Das Studentenwerk ist zu finden unter www.studentenwerkfrankfurt.de
Hilfsangebote der Goethe-Uni unter: https://aktuelles.uni-frankfurt.de/gesellschaft/anlaufstellen-fuer-studierende-aus-der-ukraine/
World University Service (WUS) vermittelt Übersetzer:innen unter Email: info@wusgermany.de) oder Telefonisch: 0611-44 66 48 sky
Verschiedene Anlaufstellen
Der Asta wolle nun im Senat der Hochschule vorfühlen, inwieweit sich die Universität helfend für ukrainische Studierende engagieren könne, etwa über Stipendien.
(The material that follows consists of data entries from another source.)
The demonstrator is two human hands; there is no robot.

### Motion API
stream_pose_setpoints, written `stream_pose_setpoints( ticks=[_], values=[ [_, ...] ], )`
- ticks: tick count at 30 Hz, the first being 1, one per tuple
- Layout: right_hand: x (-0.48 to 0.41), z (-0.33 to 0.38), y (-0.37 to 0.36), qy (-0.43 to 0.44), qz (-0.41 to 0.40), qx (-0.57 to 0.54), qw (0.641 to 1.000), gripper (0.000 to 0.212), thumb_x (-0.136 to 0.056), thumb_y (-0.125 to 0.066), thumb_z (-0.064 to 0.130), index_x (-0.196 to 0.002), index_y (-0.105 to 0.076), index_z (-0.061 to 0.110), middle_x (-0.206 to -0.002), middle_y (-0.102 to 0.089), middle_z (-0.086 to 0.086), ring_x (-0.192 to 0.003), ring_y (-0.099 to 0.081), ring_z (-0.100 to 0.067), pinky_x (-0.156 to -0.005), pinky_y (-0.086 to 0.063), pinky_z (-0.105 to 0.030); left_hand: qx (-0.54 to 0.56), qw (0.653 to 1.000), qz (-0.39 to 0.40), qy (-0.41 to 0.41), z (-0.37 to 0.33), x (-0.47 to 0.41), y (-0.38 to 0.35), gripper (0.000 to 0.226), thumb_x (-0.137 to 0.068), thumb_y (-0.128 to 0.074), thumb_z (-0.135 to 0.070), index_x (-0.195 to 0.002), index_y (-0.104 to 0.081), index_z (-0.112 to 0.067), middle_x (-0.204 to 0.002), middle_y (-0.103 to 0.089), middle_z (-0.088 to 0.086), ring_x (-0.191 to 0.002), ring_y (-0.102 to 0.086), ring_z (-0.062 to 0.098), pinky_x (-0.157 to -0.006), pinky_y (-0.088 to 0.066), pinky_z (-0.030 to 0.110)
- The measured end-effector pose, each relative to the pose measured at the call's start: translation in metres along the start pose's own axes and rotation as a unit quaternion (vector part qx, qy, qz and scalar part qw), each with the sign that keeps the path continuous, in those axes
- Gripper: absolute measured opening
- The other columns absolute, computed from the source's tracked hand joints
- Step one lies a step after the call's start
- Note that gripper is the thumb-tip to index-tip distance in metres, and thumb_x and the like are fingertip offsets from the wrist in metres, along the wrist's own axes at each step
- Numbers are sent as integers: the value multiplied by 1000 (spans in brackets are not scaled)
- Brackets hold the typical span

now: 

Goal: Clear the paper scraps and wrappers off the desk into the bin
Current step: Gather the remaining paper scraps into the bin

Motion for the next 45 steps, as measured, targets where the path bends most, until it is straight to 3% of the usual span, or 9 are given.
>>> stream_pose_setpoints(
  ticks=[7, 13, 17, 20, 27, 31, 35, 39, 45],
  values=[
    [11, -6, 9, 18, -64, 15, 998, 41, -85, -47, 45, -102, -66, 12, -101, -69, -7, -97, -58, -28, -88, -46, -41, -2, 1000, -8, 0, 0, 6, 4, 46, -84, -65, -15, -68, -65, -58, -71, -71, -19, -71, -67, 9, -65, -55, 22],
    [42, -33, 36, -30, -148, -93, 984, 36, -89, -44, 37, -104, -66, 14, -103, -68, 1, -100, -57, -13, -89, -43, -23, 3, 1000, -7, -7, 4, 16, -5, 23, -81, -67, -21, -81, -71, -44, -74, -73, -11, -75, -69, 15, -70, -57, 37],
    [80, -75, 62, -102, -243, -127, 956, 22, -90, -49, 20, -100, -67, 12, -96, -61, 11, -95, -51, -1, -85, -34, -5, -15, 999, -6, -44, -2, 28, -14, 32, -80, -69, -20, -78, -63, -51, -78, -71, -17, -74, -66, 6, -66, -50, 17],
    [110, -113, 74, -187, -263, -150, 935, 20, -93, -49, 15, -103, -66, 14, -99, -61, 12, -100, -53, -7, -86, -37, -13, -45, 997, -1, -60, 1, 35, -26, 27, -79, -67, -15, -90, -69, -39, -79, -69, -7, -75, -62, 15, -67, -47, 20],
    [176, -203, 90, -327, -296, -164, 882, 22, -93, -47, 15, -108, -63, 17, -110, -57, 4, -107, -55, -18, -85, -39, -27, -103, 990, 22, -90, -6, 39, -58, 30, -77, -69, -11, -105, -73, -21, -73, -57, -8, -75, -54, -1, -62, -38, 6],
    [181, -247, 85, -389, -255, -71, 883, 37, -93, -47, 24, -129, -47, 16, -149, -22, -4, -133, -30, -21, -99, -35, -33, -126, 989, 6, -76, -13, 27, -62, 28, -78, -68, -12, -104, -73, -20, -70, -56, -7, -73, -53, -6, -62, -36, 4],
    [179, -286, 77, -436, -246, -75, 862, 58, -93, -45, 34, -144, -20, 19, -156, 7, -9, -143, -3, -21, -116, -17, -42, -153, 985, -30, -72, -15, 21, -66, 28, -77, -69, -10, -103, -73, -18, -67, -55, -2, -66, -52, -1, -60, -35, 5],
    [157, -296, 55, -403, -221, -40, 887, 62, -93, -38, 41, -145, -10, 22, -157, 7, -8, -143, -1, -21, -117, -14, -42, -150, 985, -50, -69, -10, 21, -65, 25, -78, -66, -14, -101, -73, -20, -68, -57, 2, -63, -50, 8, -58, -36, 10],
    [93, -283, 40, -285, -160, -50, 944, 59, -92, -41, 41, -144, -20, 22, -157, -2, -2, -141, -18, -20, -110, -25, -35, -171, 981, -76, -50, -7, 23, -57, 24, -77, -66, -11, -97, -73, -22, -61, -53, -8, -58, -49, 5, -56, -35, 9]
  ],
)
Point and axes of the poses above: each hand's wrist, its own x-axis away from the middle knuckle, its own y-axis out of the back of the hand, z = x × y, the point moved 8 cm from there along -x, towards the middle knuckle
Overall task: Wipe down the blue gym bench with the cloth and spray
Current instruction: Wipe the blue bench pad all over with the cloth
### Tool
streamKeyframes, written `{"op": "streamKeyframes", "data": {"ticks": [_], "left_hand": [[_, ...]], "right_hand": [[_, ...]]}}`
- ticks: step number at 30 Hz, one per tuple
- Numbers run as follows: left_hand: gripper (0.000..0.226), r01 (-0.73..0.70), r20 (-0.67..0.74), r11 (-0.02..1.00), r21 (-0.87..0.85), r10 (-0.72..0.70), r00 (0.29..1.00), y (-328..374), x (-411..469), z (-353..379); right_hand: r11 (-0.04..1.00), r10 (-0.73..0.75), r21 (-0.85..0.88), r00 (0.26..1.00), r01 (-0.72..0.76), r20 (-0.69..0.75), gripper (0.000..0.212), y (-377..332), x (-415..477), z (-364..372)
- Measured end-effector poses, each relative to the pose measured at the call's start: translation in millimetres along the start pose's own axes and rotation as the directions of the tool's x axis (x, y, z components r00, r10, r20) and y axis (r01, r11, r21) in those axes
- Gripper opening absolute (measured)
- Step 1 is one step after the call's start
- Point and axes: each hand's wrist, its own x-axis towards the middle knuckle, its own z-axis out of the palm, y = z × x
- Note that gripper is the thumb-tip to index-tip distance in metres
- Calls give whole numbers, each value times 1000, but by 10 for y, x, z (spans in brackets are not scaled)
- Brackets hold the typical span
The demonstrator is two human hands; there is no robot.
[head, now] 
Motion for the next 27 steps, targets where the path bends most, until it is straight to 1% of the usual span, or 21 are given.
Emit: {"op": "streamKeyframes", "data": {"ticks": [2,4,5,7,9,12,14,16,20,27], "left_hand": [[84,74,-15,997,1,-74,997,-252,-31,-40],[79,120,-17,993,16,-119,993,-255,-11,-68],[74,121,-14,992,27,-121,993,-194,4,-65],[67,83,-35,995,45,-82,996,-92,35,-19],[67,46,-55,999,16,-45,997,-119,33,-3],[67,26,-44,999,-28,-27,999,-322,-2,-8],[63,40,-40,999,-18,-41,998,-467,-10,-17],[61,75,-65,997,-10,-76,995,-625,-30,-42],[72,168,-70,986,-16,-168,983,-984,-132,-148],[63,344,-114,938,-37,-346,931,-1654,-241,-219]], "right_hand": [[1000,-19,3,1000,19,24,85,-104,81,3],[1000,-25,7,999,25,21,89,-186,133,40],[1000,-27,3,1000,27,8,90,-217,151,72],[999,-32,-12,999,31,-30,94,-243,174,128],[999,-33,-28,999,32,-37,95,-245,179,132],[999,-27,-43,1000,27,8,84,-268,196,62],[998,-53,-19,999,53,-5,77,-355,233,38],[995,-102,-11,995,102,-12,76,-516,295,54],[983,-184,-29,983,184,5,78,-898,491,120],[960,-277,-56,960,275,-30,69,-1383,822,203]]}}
Die Goethe-Uni hat auf ihrer Website eine Reihe von Anlaufstellen veröffentlicht, an die sich Studierende zwecks Beratung wenden können. Die evangelische und katholische Hochschulgemeinde zum Beispiel. Oder die psychosoziale Beratungsstelle des Frankfurter Studentenwerks.
„Aktuell haben wir sehr wenige Anfragen von ukrainischen Studierenden“, sagt Nina Müller, Teamleiterin in der Psychosozialberatung. Das sei aber nicht unüblich. „In der Akutsituation geht es oft erst einmal darum, sich zu orientieren und handlungsfähig zu bleiben.“ Also Hilfe zu organisieren oder Kontakt mit der Familie zu halten. Erst dann folge die Frage nach dem Studium. So sei es auch zu Beginn der Corona-Pandemie gewesen.
„Die wenigen Studierenden, die sich bisher gemeldet haben, sind sehr verzweifelt, hilflos und fühlen sich teils auch schuldig, da sie als einzige ihrer Familie in Sicherheit sind“, berichtet Müller. In der Beratung gehe es dann auch darum, die Betroffenen zu unterstützen und herauszufinden, was sie konkret tun können. Gibt es Unterstützung von der Hochschule, die Möglichkeit, Prüfungen zu verschieben? Wo gibt es finanzielle Unterstützung? Sind die Grundbedürfnisse erfüllt – essen, trinken, schlafen? Wer ist als soziale Unterstützung in Deutschland vor Ort, Freunde, Verwandte, Vereine?
„Wenn die Studierenden Halt und Unterstützung vonseiten der Hochschule erfahren, vielleicht auch erleben, dass es hier ganz normal weitergeht und sie in Sicherheit sind, ist dies schon eine gute Basis“, sagt Müller. Innerhalb der offenen Sprechstunde könnten sich Studierende auch kurzfristig an die Stelle wenden und ein Gespräch mit einem psychologischen Berater oder einer Beraterin bekommen. Auch Einzelberatungen mit Termin sind jederzeit möglich.
Derweil haben mehrere ukrainische Studierende an hessischen Hochschulen auf einen Aufruf des World University Service aus Wiesbaden reagiert und spontan ihre Bereitschaft mitgeteilt, bei Übersetzungen in hessischen Erstaufnahmeeinrichtungen und in Kommunen zu helfen. „Es ist überwältigend“, würdigt Vorsitzender Kambiz Ghawami. Auch Studierende aus anderen Ländern hätten sich gemeldet, die Ukrainisch oder Russisch sprechen.